Department of Radiology and Molecular Imaging, University of California San Francisco, 185 Berry St., Suite 350, San Francisco, CA, 94107, USA.
Department of Radiation Oncology, University of California San Francisco, 2340 Sutter St., San Francisco, CA, 94115, USA.
Mol Imaging Biol. 2020 Feb;22(1):105-114. doi: 10.1007/s11307-019-01363-0.
Tumor necrosis factor alpha (TNFα) drives inflammation and bone degradation in patients with rheumatoid arthritis (RA).

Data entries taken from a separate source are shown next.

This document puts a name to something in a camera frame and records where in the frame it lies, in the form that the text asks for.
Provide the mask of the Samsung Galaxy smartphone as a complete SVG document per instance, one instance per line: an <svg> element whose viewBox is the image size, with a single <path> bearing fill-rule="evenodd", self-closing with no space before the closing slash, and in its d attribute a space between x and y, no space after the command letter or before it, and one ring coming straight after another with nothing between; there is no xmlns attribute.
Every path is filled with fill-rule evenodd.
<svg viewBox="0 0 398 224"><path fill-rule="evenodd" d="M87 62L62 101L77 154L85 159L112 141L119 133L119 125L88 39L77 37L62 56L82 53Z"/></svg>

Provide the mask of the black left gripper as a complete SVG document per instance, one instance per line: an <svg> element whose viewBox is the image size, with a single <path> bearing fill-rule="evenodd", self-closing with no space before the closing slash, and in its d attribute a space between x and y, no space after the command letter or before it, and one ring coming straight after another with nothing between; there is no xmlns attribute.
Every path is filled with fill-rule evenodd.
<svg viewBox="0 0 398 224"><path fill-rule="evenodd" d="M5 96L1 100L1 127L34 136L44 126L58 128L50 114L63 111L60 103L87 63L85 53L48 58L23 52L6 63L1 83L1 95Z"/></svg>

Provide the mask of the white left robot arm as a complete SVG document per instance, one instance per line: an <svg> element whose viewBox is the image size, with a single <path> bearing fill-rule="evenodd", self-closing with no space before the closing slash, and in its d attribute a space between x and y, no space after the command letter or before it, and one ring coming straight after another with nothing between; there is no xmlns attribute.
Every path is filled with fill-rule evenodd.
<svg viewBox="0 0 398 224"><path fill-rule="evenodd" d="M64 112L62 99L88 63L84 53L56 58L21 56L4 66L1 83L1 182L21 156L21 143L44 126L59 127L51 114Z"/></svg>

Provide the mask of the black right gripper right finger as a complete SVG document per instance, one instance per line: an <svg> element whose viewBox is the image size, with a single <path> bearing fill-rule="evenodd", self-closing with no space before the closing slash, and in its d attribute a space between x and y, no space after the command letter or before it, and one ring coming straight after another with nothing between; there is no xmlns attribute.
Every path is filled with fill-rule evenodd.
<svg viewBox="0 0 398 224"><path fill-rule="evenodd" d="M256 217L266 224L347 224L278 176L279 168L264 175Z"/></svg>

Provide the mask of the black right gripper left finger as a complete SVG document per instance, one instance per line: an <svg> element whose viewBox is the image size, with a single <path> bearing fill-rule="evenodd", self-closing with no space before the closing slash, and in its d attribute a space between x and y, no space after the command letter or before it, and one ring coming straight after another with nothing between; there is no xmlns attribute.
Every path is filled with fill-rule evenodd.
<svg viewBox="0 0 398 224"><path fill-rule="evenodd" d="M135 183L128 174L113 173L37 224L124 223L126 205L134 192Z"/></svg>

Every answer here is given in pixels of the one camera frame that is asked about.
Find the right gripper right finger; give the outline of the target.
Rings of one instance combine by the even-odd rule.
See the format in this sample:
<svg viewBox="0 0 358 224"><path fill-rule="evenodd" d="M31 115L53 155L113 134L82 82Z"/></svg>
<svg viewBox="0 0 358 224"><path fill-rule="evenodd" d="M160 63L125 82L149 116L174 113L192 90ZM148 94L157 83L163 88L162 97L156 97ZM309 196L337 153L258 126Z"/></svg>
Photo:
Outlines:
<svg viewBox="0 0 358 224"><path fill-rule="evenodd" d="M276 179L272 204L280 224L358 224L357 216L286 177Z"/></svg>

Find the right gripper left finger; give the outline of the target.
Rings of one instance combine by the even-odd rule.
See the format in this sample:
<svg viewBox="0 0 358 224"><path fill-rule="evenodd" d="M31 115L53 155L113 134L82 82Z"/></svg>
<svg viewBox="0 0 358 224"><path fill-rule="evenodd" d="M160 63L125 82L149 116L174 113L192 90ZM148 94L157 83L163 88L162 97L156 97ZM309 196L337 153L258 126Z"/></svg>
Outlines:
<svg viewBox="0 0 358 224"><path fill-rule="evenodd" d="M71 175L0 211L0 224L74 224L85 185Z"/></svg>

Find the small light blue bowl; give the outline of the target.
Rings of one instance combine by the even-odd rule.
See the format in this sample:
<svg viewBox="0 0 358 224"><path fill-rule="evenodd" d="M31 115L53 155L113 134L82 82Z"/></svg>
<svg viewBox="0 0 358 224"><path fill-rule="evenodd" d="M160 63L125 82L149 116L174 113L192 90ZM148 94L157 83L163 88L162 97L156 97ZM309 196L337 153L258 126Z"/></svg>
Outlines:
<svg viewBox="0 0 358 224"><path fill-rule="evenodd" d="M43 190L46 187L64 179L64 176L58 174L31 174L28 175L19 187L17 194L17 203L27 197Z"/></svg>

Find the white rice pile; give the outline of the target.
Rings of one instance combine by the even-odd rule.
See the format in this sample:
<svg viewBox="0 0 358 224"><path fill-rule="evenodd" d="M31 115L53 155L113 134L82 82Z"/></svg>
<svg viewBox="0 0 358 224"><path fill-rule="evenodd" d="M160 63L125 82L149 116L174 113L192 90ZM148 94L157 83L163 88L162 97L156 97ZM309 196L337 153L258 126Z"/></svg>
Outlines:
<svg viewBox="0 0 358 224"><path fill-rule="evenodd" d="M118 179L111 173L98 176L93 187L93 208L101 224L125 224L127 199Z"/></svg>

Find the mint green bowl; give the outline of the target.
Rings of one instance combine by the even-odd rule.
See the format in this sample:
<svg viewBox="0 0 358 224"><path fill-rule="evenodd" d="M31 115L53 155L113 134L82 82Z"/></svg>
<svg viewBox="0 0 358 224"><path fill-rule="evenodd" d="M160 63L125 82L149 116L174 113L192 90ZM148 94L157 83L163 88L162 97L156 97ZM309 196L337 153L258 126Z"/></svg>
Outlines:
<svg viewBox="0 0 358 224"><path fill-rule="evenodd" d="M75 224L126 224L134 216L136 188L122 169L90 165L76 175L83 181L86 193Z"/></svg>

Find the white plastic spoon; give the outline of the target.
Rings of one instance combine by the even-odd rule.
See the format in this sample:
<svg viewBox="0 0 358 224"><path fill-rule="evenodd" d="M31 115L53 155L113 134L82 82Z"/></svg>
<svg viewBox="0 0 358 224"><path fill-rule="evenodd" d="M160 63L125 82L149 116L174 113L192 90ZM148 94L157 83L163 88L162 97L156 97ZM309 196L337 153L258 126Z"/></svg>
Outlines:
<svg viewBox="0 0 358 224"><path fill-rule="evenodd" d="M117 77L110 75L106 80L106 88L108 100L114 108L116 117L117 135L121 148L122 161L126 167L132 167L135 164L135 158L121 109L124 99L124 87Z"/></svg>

Some RA patients experience a rapid clinical response to TNFα inhibitors such as certolizumab pegol (CZP) while other patients show limited to no response. Current methods for imaging RA have limited sensitivity and do not assist in the selection of patients most likely to respond to immune-mediated therapy. Herein, we developed a novel positron emission tomography (PET) radiotracer for immuno-PET imaging of TNFα in transgenic human TNFα-expressing mice.
CZP was modified with p-isothiocyanatobenzyl-deferoxamine (DFO) and radiolabeled with Zr-89. The biological activity of [Zr]DFO-CZP was evaluated by HPLC and binding assay using human recombinant TNFα (hTNFα). The feasibility of specific immuno-PET imaging of human TNFα was assessed in a transgenic mouse model of RA that expresses human TNFα. This model resembles the progression of RA in humans by maintaining lower levels of circulating hTNFα and exhibits chronic arthritis in the forepaw and hind paw joints. The dosimetry of [Zr]DFO-CZP in humans was estimated using microPET/CT imaging in Sprague Dawley rats.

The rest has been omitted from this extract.